The IRS treats cryptocurrency as property, not currency. Every sale, exchange (including crypto-to-crypto trades), and use of crypto to purchase goods or services is a taxable event. Short-term gains are taxed as ordinary income; long-term gains receive the preferential capital gains rates. Record-keeping is critical — each transaction requires tracking the cost basis, proceeds, and holding period.
Can I avoid capital gains tax by gifting assets?
Gifting appreciated assets to charity avoids capital gains tax and generates a charitable deduction equal to fair market value — a double benefit. Gifting to individuals does not avoid the tax — the recipient takes your cost basis (carryover basis) and pays gains when they sell. Gifting to a donor-advised fund or charitable remainder trust are common sophisticated strategies.
Terminology
Cost Basis
The original value of an asset for tax purposes, generally the purchase price plus transaction costs and improvements.
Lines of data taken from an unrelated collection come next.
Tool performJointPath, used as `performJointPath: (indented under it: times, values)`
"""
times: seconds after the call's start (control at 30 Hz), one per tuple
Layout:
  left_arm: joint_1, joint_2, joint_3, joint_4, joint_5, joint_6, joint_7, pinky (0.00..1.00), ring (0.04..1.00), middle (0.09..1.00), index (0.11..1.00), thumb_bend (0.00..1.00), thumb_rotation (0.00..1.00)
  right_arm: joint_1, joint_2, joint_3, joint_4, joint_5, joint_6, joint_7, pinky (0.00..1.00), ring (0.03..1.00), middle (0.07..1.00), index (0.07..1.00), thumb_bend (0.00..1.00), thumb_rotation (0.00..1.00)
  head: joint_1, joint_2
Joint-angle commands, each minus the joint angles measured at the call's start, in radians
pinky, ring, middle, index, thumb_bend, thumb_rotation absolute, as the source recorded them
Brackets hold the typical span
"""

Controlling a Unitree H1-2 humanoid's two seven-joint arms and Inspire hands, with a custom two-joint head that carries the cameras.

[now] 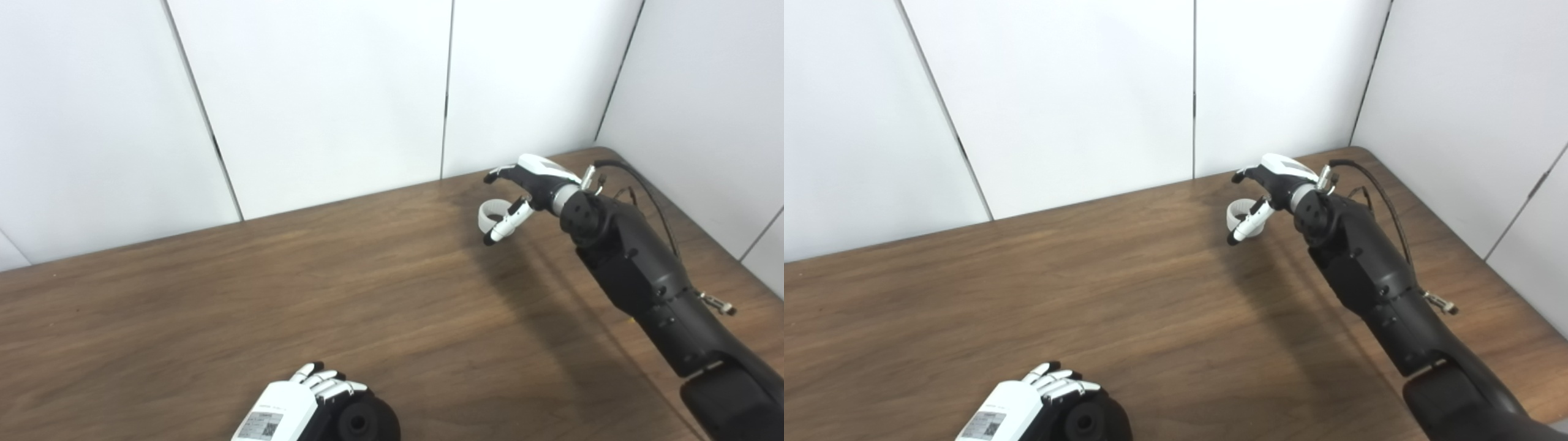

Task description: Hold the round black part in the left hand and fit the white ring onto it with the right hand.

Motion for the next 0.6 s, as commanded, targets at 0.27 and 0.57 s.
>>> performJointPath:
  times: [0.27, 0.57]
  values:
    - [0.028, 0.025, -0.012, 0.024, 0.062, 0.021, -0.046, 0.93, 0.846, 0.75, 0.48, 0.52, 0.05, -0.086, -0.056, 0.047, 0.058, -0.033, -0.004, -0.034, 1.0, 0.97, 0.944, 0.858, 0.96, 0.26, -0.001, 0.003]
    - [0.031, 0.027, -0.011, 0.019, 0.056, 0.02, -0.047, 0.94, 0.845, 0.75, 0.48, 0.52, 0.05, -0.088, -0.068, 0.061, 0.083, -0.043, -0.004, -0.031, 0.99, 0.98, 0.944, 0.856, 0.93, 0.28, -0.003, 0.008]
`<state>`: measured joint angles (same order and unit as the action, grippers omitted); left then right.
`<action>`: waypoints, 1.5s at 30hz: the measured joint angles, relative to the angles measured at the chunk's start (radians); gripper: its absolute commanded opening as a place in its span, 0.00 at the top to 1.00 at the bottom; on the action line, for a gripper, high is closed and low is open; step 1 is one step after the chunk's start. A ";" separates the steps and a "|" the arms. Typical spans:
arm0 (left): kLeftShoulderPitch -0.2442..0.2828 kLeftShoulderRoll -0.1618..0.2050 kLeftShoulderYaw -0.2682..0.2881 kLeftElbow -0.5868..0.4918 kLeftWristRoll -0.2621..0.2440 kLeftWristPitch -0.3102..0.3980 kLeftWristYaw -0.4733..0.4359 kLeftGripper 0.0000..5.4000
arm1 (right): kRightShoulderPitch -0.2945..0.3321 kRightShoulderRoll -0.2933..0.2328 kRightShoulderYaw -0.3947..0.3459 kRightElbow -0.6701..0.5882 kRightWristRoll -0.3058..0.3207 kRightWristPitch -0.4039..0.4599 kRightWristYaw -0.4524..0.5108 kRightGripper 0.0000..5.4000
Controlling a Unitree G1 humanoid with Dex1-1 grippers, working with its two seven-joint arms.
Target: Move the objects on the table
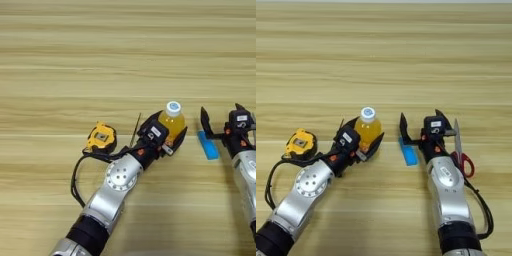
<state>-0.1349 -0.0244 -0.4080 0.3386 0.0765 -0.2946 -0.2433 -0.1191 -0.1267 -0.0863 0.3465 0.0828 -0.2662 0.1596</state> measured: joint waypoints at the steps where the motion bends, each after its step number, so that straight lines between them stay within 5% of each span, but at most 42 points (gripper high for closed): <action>1: 0.000 0.000 0.001 -0.001 0.000 0.000 0.000 0.36 | 0.000 0.000 0.000 0.000 0.000 0.000 0.000 0.00; 5: 0.006 0.000 0.011 -0.029 -0.001 0.005 0.004 0.36 | 0.000 0.000 0.000 0.000 0.000 0.001 0.000 0.00; 9: 0.025 0.002 0.050 -0.184 -0.004 0.048 0.012 0.36 | 0.001 0.001 0.001 -0.006 -0.001 0.004 -0.001 0.00; 13: 0.032 0.024 0.114 -0.342 -0.007 0.105 0.020 0.36 | 0.001 0.002 0.001 -0.019 -0.002 0.012 -0.002 0.00; 21: 0.035 0.076 0.229 -0.489 -0.026 0.211 0.027 0.36 | 0.002 0.002 0.001 -0.020 -0.003 0.017 -0.002 0.00; 27: 0.028 0.109 0.324 -0.465 -0.045 0.223 0.045 0.36 | 0.002 0.003 0.001 -0.021 -0.003 0.017 -0.002 0.00; 35: 0.013 0.163 0.447 -0.306 -0.049 0.184 0.076 0.36 | 0.002 0.003 0.001 -0.021 -0.003 0.017 -0.002 0.00; 45: -0.004 0.176 0.482 -0.182 -0.049 0.119 0.084 0.36 | 0.006 0.003 0.000 -0.026 -0.003 0.017 -0.001 0.00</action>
<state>-0.1386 0.1512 0.0743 0.1569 0.0277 -0.1755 -0.1589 -0.1128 -0.1235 -0.0862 0.3205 0.0800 -0.2489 0.1583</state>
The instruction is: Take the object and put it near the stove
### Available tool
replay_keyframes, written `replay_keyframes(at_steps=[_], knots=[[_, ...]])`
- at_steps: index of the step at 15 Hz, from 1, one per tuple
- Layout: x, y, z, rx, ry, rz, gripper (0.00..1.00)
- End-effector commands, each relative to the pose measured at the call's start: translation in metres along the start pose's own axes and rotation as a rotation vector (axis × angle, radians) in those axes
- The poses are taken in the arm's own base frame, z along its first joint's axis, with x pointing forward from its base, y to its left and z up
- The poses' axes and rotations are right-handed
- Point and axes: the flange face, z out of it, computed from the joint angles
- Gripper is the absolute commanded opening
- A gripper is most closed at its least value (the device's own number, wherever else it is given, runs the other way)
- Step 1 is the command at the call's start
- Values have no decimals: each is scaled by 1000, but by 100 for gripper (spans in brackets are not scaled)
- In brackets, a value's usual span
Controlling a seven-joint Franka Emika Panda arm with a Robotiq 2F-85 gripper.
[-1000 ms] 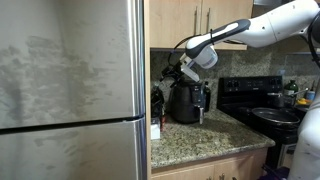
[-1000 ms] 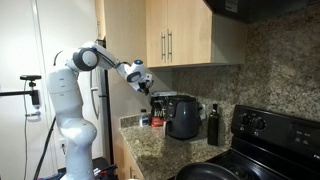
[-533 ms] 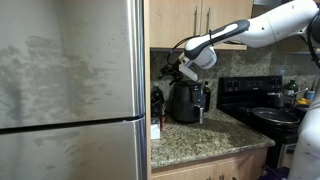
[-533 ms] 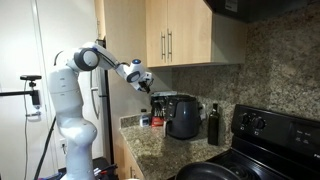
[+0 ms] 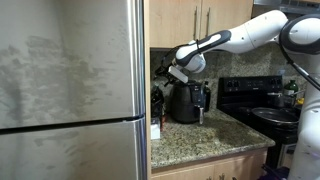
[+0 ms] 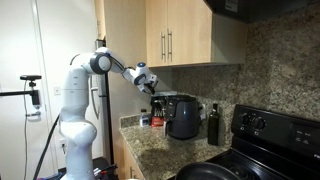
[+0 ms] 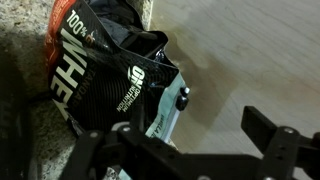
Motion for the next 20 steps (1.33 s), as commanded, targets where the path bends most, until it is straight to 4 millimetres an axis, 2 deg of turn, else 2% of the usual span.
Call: replay_keyframes(at_steps=[1, 5, 15, 20], knots=[[0, 0, 3, -4, -2, 7, 100], [-1, 4, 0, -37, 13, 21, 100], [-3, 1, 1, -73, 12, 145, 100], [1, 0, 2, -60, 21, 120, 100]])
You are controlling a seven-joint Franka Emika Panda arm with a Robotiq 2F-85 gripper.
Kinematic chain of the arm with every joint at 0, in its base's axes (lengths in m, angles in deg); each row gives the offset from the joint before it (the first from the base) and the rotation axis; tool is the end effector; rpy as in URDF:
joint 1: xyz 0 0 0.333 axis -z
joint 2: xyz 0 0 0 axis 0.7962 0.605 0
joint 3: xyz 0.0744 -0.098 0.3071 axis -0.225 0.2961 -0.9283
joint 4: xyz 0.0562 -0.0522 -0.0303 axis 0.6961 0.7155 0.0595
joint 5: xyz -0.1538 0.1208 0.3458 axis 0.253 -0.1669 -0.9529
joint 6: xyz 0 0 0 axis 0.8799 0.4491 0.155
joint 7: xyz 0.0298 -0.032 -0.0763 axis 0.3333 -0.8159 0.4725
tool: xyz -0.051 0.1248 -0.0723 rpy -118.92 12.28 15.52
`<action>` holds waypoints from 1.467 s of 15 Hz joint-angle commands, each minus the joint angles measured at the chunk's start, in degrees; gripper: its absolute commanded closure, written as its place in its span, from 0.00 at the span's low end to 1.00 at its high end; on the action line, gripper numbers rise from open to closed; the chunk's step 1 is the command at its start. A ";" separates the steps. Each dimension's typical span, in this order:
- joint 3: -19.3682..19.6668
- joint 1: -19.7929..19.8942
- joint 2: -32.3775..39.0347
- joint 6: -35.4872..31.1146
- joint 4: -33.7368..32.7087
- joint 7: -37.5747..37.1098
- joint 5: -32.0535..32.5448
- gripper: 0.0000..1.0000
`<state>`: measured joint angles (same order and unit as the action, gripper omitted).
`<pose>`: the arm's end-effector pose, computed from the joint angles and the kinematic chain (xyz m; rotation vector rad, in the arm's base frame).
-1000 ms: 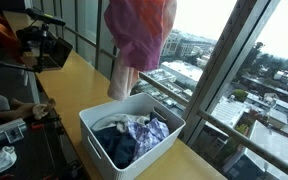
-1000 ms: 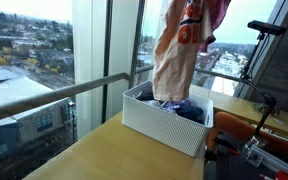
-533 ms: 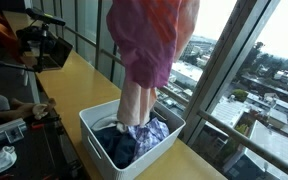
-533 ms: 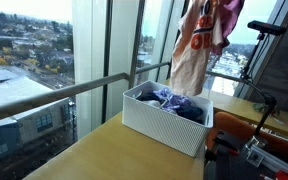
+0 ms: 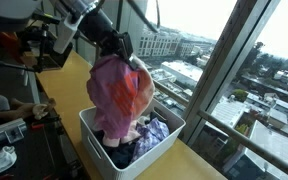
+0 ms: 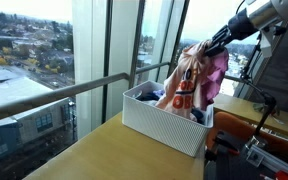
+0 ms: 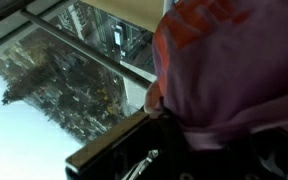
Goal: Put the clothes in the basket
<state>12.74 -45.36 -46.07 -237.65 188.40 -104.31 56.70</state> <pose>0.4483 -0.0538 0.4184 2.3722 0.3544 0.8705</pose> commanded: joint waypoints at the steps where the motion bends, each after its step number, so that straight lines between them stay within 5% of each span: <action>1: -2.55 0.90 5.32 -0.78 -0.24 -10.57 8.81 0.96; 8: -5.07 -0.43 13.24 1.14 -4.02 -25.57 21.77 0.96; 22: -1.97 2.45 38.01 0.87 -22.02 -46.19 49.09 0.96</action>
<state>10.82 -43.67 -14.70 -236.97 171.45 -144.97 99.54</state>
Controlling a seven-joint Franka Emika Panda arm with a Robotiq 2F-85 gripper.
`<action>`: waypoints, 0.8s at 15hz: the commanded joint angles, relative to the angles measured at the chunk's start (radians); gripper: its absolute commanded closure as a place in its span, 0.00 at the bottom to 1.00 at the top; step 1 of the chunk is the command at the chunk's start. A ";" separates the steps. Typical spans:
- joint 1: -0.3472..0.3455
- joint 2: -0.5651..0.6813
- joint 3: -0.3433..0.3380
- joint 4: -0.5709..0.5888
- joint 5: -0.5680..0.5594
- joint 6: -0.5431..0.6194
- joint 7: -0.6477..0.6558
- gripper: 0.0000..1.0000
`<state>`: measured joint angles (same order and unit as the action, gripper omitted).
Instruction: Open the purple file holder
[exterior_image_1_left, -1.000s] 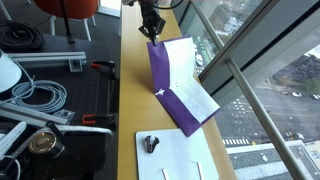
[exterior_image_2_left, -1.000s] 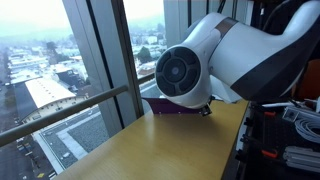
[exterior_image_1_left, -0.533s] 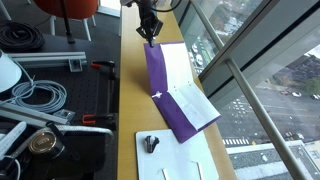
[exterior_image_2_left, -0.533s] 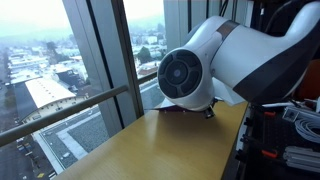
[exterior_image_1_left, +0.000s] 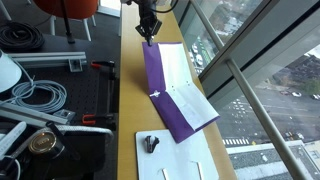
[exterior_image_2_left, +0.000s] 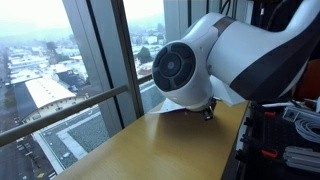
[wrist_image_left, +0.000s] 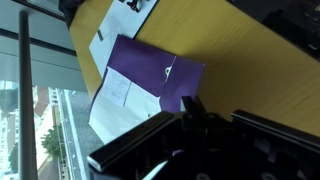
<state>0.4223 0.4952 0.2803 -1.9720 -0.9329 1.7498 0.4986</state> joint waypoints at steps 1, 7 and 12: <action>0.003 -0.013 -0.001 0.014 0.053 -0.001 -0.025 0.71; -0.002 -0.024 -0.005 0.031 0.112 0.001 -0.043 0.30; -0.037 -0.070 -0.003 0.028 0.200 0.063 -0.095 0.00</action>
<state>0.4139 0.4808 0.2781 -1.9301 -0.8090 1.7640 0.4594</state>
Determines the taxable gain (proceeds minus basis). Higher basis = lower taxable gain.
Holding Period
How long you owned the asset before selling. Assets held more than one year qualify for long-term capital gains rates. The one-year threshold is calculated from the day after acquisition to the date of sale.
Net Investment Income Tax (NIIT)
A 3.8% Medicare surtax on net investment income (capital gains, dividends, interest, rents) for taxpayers with modified AGI above $200,000 (single) or $250,000 (MFJ). Not indexed for inflation — more taxpayers reach this threshold each year.
Tax-Loss Harvesting
Strategically selling assets at a loss to offset capital gains. Short-term losses offset short-term gains first; long-term losses offset long-term gains first. Net losses up to $3,000/year can offset ordinary income. Excess losses carry forward to future years indefinitely.
Stepped-Up Basis
When an asset is inherited, the heir's cost basis is "stepped up" to the fair market value at the date of death. This eliminates the capital gains tax on appreciation during the deceased's lifetime — a significant estate planning advantage for highly appreciated assets.
1031 Exchange
A like-kind exchange allowing deferral of capital gains tax on investment real estate by reinvesting proceeds into a new qualifying property. Strict timelines apply: 45 days to identify replacement property, 180 days to close. Does not apply to personal residences or personal property.